まがいもの令嬢なのに王太子妃になるなんて聞いていません!

 先に行くほどトンネルは細くなり、腰を屈めるようにして進むこと二十分ほどで行き止まりにぶつかった。

 上に竪穴が伸びてはしごもあり、ここが出口のようだ。

 鉄の扉ではなく木製の一枚板が蓋のようにはめられていて、わずかな隙間から地上の光が漏れている。

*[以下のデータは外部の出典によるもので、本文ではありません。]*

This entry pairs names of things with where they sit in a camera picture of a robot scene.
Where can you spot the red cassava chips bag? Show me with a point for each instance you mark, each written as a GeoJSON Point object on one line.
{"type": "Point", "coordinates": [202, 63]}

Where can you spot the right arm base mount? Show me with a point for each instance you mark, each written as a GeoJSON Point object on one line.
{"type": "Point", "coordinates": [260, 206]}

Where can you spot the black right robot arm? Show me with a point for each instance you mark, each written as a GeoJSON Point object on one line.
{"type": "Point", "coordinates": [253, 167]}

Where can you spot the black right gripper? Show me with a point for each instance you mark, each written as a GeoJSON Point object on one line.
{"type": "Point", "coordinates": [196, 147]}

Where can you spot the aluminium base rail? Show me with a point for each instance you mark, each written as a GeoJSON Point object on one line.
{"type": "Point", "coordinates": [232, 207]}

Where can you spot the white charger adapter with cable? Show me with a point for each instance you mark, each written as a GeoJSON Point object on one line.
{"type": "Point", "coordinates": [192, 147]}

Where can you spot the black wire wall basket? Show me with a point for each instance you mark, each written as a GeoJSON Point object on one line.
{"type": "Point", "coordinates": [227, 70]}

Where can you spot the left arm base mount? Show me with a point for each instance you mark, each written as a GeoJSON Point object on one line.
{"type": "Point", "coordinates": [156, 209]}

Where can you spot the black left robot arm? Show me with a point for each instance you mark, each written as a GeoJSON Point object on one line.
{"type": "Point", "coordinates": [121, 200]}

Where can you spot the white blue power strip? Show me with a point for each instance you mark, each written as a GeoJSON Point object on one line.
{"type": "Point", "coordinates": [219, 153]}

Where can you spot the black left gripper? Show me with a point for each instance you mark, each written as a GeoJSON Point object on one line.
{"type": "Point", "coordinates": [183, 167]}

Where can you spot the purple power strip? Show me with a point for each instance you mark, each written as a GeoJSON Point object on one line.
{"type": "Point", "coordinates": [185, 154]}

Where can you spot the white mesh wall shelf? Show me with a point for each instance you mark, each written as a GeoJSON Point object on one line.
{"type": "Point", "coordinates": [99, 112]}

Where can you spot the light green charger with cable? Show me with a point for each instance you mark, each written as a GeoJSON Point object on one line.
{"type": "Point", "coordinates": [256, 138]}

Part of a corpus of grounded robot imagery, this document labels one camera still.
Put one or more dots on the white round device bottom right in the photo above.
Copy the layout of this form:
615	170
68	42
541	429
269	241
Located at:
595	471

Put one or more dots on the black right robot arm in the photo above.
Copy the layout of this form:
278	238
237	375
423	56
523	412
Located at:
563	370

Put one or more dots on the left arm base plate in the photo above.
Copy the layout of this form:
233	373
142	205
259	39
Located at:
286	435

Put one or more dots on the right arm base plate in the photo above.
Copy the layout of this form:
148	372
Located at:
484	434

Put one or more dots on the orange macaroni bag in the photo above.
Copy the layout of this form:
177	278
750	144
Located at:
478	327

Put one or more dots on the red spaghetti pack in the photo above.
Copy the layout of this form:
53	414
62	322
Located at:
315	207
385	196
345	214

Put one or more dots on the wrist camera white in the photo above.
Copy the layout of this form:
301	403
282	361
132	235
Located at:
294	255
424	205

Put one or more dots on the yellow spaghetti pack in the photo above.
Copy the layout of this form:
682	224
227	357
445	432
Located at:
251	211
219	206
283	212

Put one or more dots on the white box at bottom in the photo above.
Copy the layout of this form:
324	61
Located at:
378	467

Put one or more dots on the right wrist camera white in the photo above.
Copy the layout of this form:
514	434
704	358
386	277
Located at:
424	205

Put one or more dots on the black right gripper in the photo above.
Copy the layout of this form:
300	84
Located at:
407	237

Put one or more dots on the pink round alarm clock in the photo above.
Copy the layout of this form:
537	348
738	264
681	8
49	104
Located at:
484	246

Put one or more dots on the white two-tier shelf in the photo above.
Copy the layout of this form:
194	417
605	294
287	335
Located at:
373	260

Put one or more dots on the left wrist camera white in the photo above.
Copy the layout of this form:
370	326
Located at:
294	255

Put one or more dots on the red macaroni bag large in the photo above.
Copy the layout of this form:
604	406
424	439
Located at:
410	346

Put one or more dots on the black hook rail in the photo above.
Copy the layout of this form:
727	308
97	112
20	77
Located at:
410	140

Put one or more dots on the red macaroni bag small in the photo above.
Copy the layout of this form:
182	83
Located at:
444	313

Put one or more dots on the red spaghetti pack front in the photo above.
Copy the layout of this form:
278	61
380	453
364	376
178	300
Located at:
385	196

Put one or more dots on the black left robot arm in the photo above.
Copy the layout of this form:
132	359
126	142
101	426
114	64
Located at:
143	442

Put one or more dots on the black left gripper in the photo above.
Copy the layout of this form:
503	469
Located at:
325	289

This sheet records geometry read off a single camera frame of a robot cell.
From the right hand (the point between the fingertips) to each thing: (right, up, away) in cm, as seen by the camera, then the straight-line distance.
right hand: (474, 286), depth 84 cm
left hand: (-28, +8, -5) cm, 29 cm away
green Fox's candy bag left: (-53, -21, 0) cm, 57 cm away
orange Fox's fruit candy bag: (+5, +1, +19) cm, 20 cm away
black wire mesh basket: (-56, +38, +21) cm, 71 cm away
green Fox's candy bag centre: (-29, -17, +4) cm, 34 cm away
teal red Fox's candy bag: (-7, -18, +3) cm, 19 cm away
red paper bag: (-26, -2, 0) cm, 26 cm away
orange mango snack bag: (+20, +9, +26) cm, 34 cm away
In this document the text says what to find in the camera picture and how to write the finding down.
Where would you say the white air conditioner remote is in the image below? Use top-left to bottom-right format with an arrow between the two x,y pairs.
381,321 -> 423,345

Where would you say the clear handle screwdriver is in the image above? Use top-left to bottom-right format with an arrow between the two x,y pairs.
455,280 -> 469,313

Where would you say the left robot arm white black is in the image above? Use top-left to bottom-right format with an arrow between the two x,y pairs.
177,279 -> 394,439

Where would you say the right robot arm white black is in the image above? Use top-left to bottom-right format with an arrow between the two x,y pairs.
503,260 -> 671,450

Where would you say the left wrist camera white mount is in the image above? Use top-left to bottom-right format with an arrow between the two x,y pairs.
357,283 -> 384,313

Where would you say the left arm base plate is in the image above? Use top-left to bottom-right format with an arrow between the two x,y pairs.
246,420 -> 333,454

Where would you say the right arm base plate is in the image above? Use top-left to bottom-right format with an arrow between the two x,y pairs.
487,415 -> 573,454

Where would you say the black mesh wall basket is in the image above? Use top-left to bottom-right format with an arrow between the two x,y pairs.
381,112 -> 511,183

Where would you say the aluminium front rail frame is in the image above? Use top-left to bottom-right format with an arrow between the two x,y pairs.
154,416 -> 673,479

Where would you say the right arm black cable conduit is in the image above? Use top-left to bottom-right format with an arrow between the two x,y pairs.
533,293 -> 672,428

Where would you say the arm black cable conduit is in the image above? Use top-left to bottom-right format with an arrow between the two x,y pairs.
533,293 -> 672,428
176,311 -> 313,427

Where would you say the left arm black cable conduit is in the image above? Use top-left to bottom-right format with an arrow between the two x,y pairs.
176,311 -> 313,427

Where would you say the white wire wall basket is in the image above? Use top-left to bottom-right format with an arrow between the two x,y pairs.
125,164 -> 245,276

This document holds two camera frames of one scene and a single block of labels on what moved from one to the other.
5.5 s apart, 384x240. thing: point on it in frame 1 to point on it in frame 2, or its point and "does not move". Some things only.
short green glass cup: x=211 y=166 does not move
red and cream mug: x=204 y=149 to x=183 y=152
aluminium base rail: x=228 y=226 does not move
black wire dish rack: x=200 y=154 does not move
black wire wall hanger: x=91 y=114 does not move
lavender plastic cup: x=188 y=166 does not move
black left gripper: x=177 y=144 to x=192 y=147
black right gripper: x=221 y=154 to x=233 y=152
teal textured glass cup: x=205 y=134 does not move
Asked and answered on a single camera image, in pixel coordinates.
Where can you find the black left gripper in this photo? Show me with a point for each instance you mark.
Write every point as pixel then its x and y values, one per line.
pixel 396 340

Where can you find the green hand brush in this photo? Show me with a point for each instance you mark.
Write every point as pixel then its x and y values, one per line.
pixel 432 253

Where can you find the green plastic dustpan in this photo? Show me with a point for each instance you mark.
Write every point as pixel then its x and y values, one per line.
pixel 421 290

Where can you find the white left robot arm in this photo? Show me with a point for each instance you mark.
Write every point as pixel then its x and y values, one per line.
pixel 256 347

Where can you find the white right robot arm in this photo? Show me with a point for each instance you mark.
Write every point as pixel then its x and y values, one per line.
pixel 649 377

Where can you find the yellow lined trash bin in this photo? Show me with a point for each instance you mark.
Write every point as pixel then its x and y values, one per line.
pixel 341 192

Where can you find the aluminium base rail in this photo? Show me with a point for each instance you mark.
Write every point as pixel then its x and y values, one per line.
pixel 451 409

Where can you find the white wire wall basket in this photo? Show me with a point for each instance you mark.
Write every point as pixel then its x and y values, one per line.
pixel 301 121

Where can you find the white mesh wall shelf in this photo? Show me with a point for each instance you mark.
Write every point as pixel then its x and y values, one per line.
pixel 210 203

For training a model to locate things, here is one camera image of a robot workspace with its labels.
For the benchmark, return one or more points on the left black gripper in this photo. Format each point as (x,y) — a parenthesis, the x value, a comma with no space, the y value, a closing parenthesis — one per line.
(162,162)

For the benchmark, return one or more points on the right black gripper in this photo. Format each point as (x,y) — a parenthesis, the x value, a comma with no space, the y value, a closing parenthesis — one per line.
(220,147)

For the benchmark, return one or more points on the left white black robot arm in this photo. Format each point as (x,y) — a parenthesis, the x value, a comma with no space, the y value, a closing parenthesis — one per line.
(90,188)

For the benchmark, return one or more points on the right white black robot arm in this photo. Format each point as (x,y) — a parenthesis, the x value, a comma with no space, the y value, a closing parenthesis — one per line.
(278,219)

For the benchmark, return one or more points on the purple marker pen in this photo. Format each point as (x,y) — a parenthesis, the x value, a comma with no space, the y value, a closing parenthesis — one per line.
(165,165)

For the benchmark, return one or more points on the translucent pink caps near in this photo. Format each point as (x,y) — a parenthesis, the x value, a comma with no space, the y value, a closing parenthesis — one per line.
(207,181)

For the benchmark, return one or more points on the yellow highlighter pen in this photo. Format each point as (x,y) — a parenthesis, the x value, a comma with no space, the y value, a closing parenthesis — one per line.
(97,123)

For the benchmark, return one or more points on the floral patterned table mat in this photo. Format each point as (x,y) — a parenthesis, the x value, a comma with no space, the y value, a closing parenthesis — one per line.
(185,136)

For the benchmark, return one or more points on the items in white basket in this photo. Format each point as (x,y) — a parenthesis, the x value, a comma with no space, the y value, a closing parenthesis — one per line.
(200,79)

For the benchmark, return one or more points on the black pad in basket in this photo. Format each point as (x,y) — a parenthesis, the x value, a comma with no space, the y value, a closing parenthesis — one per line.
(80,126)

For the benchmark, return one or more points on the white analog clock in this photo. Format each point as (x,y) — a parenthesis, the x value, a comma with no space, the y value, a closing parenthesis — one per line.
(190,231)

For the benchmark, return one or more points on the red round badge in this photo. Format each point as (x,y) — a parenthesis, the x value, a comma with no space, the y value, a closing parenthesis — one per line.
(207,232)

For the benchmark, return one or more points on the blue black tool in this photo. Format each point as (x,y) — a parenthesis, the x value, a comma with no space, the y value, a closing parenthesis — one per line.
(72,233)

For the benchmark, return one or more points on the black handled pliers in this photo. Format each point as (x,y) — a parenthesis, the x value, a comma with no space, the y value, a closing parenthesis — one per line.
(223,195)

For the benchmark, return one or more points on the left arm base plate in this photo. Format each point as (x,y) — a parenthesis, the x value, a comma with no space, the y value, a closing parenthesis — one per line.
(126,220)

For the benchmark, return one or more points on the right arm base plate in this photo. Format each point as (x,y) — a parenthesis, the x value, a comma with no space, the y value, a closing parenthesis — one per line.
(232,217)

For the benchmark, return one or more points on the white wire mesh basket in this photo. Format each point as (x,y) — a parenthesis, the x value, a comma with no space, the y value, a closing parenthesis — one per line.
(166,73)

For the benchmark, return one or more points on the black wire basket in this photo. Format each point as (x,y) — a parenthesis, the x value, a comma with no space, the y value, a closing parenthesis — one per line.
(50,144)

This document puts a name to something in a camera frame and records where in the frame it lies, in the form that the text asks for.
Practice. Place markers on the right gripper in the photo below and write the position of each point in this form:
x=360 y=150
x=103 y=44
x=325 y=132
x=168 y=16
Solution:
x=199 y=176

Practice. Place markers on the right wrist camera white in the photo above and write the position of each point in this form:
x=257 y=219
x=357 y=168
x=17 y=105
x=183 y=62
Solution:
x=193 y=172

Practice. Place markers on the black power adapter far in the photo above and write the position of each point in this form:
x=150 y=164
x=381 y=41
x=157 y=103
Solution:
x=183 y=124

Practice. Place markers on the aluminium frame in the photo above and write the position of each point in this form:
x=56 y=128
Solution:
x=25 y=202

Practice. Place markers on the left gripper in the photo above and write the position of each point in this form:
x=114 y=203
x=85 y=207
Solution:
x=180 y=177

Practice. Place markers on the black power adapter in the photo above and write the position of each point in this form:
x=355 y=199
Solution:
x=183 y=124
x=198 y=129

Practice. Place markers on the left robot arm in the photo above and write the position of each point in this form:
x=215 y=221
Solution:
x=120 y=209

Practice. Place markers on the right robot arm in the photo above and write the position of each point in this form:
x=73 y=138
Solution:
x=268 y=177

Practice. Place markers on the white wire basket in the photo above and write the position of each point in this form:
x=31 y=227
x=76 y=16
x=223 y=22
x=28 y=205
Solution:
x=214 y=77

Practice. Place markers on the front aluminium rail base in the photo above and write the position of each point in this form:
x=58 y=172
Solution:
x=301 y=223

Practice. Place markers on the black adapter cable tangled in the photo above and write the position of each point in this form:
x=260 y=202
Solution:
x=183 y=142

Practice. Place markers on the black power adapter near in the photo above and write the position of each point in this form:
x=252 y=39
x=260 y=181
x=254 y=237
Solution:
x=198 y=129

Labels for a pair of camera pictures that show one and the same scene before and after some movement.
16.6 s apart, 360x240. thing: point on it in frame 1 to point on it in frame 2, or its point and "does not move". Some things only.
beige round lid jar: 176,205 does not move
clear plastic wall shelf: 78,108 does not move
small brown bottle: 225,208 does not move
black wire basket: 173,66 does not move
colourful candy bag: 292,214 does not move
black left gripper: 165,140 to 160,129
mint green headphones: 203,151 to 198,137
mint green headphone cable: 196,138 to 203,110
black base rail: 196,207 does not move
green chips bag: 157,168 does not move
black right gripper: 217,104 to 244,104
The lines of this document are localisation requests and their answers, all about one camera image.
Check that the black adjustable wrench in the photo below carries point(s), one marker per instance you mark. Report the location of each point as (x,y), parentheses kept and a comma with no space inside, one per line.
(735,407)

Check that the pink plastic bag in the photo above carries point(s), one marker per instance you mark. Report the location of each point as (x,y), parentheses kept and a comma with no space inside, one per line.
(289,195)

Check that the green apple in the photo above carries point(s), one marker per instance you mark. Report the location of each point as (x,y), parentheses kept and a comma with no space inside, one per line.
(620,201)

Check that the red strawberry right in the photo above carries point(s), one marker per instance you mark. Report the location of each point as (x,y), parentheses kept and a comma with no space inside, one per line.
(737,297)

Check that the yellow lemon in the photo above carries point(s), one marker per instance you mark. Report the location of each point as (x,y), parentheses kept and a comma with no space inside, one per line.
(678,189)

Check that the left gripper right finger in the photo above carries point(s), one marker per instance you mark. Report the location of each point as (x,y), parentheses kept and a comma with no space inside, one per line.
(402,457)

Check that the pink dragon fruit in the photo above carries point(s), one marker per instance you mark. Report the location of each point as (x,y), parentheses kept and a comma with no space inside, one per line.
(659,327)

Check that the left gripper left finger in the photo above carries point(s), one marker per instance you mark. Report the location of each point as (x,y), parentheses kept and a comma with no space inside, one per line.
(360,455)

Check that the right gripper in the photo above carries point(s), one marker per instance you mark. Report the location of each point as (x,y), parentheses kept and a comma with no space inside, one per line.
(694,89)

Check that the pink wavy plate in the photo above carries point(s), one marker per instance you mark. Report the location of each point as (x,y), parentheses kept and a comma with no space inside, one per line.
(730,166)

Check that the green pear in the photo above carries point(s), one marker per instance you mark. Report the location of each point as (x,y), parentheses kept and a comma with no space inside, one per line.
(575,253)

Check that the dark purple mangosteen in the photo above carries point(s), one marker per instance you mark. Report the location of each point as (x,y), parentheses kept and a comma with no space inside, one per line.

 先頭の兵士がはしごに手をかけるのを見てクララが止めた。

「外の人を驚かせてしまうと思うので、私を先に上らせてください」

 身軽にはしごを上るクララにアドルディオンが声をかける。

「どこに繋がっているんだ?」

「たぶん教会よ」

 村にひとつしかない小さな教会は村人の憩いの場である。

 日曜の朝に礼拝が行われ、子供たちはパンや素朴な焼き菓子をもらえた。

 収穫祭やノエルは教会を飾りつけ、子供劇を練習して楽しかった思い出がある。

 七十歳近い神父はいつも穏やかで優しく、皆に慕われていた。

『たぶん』と言ったのは、教会に抜け道の扉があると誰かから教わったわけではないからだ。

 礼拝堂の祭壇の一角にそこだけ木目が違う正方形の板がはめ込まれていたのを思い出し、脳裏に幼い日の神父との会話が蘇った。